EXERCISE -
Could you retype every line below exactly, omitting the images?

RECORDED INFORMATION -
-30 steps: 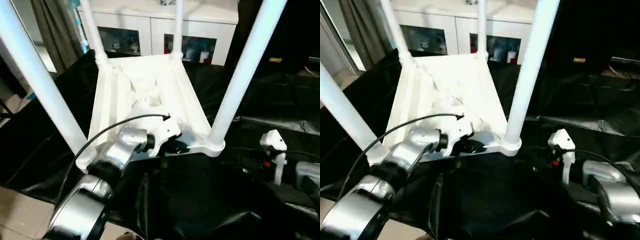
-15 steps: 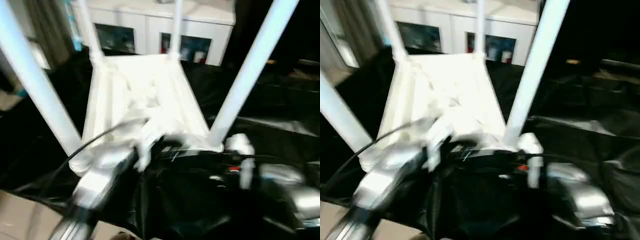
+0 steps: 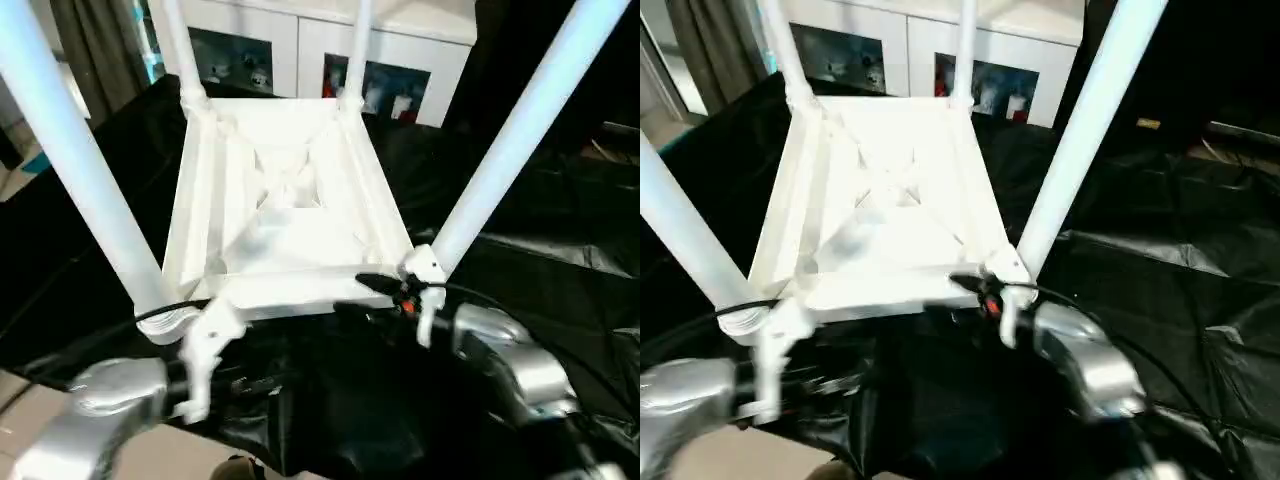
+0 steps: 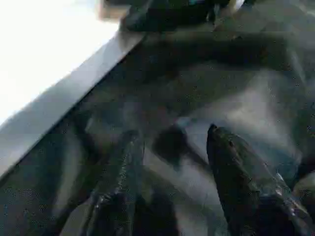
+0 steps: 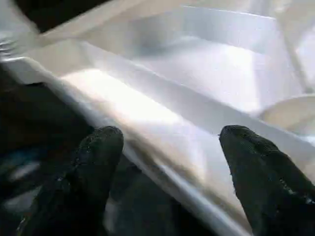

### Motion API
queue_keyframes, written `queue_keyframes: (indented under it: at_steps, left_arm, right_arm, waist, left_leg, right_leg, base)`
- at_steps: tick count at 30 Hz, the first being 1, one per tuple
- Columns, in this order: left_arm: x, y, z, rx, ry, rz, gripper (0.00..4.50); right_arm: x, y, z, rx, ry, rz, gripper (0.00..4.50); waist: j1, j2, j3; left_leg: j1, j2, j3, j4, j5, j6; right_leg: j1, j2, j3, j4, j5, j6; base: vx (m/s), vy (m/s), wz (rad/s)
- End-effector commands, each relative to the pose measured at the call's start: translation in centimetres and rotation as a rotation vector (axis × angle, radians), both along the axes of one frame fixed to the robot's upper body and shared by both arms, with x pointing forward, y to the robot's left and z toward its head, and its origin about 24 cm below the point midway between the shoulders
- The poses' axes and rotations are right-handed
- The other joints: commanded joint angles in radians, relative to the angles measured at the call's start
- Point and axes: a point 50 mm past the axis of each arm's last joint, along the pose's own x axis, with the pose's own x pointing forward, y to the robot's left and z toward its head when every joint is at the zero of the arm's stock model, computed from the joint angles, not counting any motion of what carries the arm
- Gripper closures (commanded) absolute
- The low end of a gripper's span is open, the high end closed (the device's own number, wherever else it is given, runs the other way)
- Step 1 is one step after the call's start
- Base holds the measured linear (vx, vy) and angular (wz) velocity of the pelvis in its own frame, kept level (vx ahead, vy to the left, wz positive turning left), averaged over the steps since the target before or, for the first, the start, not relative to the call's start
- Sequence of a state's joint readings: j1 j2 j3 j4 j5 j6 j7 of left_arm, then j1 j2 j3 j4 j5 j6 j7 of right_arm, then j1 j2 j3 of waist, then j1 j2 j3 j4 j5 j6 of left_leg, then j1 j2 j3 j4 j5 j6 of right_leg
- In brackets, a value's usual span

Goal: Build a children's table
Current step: Rotate leg to tighten, then rotate table base

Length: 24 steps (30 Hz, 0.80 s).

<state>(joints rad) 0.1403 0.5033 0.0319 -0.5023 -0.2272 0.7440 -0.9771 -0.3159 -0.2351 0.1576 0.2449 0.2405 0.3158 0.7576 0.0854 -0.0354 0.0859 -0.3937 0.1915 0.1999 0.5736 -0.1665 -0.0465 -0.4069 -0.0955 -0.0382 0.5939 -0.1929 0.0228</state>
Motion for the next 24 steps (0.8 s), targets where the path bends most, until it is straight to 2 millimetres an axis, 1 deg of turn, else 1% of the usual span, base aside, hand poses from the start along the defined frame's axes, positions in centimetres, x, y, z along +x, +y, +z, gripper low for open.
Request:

YOUR RESPONSE -
-30 steps: 
-15 steps: 
+0 steps: 
+0 steps: 
+0 steps: 

### Motion API
queue_keyframes, written `queue_keyframes: (indented under it: at_steps, left_arm, right_arm, waist, left_leg, right_leg, base)`
- at_steps: tick count at 30 Hz, the first being 1, one per tuple
- Columns, in this order: left_arm: x, y, z, rx, ry, rz, gripper (0.00..4.50); right_arm: x, y, z, rx, ry, rz, gripper (0.00..4.50); waist: j1, j2, j3; left_leg: j1, j2, j3, j4, j5, j6; right_leg: j1, j2, j3, j4, j5, j6; base: vx (m/s), vy (m/s), wz (rad/s)
- End-effector commands, each relative to the pose measured at the call's start: translation in centimetres and rotation as a rotation vector (axis × angle, radians), both along the axes of one frame fixed to the robot's upper body and shared by both arms, with x pointing forward, y to the robot's left and z toward its head, and its origin about 24 cm below the point midway between the shoulders
- The poses' axes and rotations are right-handed
- The other joints: commanded joint angles in radians, relative to the angles measured at the call's start
- Point and axes: a point 50 mm past the axis of each arm's last joint, along the pose's own x axis, with the pose's own x pointing forward, y to the robot's left and z toward its head when every joint is at the zero of the arm's stock model, computed from the joint angles, not counting any motion of what carries the arm
- Gripper closures (commanded) absolute
- The low end of a gripper's span is open, the high end closed (the device's own number, wherever else it is given, runs the other way)
- Step 1 is one step after the call's start
- Base holds the measured linear (vx, vy) and angular (wz) velocity of the pelvis in its own frame, kept level (vx ahead, vy to the left, wz positive turning left), averaged over the steps since the target before or, for the first, the start, not relative to the call's start
- Sequence of a state's joint readings: j1 j2 j3 j4 j5 j6 j7 of left_arm, then j1 j2 j3 j4 j5 j6 j7 of right_arm, then j1 j2 j3 of waist, then j1 j2 j3 j4 j5 j6 of left_leg, then j1 j2 j3 j4 j5 j6 of right_leg
- In brackets, a value's usual span

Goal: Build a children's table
Current step: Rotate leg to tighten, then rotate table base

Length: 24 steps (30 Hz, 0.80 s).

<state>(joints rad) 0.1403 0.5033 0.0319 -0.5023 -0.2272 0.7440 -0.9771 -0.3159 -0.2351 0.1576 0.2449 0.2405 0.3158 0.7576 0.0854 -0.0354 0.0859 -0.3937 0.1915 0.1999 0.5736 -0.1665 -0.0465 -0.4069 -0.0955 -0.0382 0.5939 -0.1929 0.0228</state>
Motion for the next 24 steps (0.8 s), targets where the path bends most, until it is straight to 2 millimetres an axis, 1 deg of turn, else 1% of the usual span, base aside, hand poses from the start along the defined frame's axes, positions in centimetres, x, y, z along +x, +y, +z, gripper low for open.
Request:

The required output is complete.